◆ **Your objective**:
Write out the stretch of lines below that begins at the line with "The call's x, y" and ends at the line with "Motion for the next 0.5", including both, exactly as given and nothing more.

[Source data]

= = = = = = =

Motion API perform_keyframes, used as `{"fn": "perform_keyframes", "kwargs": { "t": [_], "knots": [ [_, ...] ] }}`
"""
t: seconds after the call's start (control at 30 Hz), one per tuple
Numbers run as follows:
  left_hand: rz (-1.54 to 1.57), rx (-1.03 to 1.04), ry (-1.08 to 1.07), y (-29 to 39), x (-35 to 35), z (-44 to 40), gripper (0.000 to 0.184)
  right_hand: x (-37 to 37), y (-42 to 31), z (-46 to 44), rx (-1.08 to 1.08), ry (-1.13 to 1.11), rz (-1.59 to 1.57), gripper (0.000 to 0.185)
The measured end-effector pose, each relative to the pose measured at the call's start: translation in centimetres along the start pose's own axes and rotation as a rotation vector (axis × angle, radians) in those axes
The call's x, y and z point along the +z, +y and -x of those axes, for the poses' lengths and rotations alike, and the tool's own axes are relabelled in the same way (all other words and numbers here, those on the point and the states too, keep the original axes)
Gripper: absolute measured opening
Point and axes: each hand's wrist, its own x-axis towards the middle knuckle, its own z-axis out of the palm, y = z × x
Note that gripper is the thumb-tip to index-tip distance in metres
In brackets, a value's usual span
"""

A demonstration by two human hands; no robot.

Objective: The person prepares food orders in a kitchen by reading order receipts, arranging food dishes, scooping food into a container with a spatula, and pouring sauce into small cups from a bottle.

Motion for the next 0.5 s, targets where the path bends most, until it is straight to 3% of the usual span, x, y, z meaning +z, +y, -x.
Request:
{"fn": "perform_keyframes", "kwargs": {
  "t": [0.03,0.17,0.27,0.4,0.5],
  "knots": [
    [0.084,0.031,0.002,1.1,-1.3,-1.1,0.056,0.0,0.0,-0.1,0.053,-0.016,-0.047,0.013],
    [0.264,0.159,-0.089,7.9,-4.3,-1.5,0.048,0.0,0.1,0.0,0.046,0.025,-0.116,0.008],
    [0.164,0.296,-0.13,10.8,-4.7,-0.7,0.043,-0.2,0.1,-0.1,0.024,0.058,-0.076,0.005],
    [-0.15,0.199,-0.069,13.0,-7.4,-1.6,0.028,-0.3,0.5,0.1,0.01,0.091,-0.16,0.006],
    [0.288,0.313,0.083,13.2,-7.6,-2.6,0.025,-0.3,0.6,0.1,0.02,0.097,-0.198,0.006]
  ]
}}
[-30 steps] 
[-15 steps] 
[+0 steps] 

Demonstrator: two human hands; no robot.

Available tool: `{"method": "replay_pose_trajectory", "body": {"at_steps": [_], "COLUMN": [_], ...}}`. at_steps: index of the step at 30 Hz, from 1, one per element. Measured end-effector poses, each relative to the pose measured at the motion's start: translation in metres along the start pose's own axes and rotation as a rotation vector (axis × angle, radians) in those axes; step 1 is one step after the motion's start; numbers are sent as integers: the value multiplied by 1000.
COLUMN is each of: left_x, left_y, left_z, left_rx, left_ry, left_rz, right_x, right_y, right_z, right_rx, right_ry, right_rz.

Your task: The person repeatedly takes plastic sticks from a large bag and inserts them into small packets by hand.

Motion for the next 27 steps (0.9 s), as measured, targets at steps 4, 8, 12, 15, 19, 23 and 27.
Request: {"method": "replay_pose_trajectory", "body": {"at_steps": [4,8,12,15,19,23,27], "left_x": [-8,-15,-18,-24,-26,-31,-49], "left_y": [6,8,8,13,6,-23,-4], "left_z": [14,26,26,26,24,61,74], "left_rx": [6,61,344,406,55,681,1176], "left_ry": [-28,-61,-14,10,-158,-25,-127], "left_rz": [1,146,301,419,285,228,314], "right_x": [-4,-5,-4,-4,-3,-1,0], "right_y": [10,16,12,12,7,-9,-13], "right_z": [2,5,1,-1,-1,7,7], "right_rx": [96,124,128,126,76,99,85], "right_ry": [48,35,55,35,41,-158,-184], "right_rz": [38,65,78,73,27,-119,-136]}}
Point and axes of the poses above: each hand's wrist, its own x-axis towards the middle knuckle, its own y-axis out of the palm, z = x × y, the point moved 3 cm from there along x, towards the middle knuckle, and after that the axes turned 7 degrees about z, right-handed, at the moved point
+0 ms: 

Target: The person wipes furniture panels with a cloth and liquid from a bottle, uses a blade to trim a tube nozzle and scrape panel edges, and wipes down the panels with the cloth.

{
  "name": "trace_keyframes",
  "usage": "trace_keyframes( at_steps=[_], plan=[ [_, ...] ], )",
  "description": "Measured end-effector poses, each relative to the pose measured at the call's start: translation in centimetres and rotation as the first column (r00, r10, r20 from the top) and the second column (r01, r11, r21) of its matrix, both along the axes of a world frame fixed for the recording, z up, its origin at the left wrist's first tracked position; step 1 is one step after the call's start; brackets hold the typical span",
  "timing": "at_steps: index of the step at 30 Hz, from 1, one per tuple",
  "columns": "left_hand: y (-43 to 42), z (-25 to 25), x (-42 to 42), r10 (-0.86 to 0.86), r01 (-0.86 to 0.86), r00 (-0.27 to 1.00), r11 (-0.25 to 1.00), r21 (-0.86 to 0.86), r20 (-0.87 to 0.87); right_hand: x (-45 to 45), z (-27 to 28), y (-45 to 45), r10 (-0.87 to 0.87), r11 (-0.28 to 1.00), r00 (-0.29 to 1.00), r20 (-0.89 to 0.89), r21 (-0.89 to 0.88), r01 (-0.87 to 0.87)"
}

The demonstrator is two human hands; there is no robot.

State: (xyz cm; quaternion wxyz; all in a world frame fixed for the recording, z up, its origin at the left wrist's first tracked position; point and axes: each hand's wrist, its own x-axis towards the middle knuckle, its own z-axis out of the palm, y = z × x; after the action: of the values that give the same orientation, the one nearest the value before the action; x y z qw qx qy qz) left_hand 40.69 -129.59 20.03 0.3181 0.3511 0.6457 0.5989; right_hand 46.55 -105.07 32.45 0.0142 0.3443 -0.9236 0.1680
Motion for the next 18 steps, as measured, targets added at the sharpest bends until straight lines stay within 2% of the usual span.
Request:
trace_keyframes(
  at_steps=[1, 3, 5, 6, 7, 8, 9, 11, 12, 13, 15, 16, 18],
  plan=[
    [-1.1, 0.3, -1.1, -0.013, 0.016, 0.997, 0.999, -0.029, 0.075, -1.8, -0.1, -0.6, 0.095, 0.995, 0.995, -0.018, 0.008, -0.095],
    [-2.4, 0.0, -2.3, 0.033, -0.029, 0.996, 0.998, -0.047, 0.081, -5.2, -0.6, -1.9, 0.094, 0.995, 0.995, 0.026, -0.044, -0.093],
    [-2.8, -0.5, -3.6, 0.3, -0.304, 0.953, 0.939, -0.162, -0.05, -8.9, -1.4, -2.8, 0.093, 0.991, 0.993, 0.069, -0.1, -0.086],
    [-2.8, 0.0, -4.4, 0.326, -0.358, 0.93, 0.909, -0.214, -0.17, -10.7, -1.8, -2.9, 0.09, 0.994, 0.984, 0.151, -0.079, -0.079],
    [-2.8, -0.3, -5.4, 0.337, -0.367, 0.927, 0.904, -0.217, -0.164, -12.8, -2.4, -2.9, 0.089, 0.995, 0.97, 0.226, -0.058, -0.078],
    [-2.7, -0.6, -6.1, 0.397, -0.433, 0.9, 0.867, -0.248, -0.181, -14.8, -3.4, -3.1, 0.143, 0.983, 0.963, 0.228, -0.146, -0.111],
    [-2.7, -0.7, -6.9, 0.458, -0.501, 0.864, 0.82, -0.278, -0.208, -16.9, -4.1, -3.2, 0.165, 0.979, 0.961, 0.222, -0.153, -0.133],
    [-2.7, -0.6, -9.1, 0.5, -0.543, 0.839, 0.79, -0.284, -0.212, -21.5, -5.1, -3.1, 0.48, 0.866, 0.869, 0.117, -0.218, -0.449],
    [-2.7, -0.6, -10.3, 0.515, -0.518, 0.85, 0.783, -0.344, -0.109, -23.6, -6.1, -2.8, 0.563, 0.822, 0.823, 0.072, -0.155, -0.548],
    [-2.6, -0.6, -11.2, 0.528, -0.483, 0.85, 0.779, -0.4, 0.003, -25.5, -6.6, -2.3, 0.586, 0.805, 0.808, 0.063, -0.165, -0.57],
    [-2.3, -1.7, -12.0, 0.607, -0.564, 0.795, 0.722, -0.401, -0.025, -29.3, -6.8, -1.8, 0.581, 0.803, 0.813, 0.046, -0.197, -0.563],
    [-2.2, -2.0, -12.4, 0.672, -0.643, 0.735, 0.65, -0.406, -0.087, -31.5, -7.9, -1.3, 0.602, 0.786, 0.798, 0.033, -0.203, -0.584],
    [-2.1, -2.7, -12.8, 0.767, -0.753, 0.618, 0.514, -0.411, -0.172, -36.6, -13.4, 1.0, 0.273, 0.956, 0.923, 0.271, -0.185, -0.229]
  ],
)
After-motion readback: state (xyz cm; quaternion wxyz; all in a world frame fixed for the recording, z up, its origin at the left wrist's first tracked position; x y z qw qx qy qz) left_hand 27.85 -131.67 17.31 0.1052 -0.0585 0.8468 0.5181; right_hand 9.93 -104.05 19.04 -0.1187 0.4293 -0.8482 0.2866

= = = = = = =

◆ **Solution to the problem**:
The call's x, y and z point along the +z, +y and -x of those axes, for the poses' lengths and rotations alike, and the tool's own axes are relabelled in the same way (all other words and numbers here, those on the point and the states too, keep the original axes)
Gripper: absolute measured opening
Point and axes: each hand's wrist, its own x-axis towards the middle knuckle, its own z-axis out of the palm, y = z × x
Note that gripper is the thumb-tip to index-tip distance in metres
In brackets, a value's usual span
"""

A demonstration by two human hands; no robot.

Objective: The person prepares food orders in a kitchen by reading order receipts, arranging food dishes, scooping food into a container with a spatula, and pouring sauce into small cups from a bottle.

Motion for the next 0.5 s, targets where the path bends most, until it is straight to 3% of the usual span, x, y, z meaning +z, +y, -x.

The exercise is done.